:: PROBLEM ::
Locate all lines in the data below that hold "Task" and show them.

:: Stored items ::
========================================

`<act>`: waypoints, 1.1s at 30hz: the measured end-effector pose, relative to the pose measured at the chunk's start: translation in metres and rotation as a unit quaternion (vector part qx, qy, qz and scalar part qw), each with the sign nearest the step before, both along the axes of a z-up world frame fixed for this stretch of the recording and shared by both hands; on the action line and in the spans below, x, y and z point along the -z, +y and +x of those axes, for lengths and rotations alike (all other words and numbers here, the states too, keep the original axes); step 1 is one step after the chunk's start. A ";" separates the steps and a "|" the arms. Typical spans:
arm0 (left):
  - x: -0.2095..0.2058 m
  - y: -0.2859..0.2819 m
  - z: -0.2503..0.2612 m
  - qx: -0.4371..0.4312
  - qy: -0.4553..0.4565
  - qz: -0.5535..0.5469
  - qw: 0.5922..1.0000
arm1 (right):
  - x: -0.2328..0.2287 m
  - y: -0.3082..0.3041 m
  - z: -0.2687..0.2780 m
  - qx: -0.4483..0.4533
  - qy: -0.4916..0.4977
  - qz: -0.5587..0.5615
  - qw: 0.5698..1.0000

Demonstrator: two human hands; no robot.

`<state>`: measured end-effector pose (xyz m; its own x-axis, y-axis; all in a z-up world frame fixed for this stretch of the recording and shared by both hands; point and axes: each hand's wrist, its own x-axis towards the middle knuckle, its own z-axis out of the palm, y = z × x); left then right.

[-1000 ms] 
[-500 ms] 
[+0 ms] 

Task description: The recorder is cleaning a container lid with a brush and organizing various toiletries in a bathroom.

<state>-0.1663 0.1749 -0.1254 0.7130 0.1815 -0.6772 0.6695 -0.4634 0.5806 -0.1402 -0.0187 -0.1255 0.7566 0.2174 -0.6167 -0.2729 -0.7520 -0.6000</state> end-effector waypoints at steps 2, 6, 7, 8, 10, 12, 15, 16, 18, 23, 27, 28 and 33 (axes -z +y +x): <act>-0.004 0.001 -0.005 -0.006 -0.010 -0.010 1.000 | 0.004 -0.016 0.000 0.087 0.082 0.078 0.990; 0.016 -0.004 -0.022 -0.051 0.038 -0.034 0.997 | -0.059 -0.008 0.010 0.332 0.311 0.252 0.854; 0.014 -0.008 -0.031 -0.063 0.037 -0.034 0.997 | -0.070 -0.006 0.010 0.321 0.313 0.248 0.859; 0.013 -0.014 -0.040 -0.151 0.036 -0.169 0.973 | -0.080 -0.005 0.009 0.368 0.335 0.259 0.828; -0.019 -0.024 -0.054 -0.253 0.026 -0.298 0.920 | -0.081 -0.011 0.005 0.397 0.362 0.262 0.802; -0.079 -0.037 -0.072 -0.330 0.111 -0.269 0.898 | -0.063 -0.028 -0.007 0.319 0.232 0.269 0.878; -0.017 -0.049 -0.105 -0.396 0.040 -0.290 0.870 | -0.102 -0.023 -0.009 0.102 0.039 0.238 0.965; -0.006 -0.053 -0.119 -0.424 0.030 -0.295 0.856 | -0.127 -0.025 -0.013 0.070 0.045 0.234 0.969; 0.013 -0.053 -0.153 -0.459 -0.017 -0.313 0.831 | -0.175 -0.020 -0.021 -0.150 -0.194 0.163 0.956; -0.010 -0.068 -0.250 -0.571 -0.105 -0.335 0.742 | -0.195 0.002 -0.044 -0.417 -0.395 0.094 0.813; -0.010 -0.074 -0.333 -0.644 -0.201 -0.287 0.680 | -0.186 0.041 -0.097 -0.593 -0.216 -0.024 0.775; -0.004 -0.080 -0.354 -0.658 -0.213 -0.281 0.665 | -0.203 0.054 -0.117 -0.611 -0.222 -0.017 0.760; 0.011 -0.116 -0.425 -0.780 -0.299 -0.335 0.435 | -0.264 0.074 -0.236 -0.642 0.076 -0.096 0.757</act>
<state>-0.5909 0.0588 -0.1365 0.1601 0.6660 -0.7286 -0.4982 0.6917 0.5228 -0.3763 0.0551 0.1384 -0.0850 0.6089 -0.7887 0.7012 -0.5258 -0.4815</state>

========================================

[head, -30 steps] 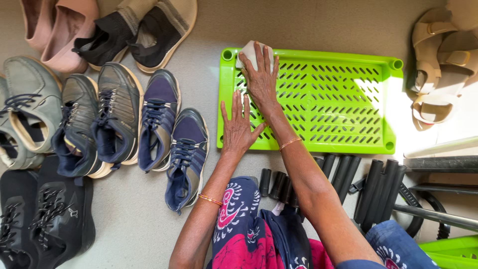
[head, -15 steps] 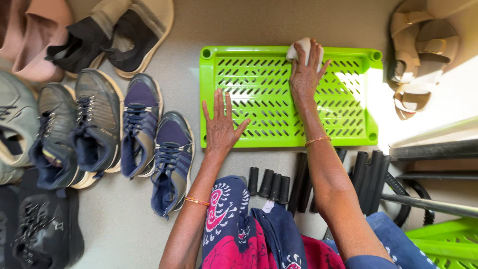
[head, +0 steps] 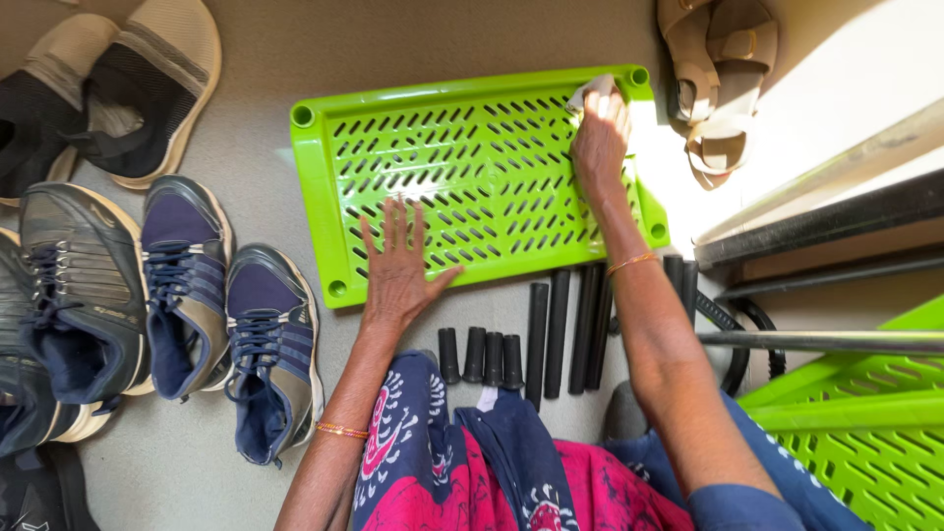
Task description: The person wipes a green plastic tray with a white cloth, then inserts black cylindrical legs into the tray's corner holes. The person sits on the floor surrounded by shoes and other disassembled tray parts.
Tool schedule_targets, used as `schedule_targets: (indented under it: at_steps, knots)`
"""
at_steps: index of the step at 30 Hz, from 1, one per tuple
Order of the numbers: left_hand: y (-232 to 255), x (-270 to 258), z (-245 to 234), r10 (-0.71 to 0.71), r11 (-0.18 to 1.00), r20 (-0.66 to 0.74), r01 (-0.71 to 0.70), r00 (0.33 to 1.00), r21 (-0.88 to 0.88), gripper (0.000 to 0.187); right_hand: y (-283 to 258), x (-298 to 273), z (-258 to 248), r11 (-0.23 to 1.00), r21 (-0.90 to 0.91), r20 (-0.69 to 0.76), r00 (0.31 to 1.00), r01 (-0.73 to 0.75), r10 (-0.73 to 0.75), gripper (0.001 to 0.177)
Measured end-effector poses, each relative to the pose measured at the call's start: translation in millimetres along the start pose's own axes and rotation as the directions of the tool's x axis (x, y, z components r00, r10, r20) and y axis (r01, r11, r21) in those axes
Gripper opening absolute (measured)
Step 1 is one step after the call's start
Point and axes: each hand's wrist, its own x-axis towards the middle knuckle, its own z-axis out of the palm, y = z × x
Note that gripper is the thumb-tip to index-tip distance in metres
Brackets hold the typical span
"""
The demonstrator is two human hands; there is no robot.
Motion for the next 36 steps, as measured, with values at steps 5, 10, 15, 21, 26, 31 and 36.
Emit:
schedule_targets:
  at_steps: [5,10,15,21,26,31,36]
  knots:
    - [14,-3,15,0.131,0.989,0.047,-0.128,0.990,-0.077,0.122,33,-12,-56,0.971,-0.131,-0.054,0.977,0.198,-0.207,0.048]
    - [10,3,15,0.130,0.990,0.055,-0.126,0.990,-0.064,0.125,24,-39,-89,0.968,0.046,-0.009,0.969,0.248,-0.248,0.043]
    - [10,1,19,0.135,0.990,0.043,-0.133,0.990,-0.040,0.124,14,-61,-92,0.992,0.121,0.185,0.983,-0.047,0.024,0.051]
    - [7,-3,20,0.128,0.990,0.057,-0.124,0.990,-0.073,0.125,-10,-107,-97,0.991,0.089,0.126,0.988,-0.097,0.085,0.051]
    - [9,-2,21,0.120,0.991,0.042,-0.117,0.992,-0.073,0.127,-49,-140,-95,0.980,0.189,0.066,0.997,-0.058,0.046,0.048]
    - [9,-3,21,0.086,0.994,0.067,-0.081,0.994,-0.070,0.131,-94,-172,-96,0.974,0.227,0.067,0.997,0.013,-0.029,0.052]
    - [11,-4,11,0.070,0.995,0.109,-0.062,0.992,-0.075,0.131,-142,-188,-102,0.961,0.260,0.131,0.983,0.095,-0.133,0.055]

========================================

:: EXERCISE RESULT ::
Task description: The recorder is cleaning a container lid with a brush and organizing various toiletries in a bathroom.
Task description: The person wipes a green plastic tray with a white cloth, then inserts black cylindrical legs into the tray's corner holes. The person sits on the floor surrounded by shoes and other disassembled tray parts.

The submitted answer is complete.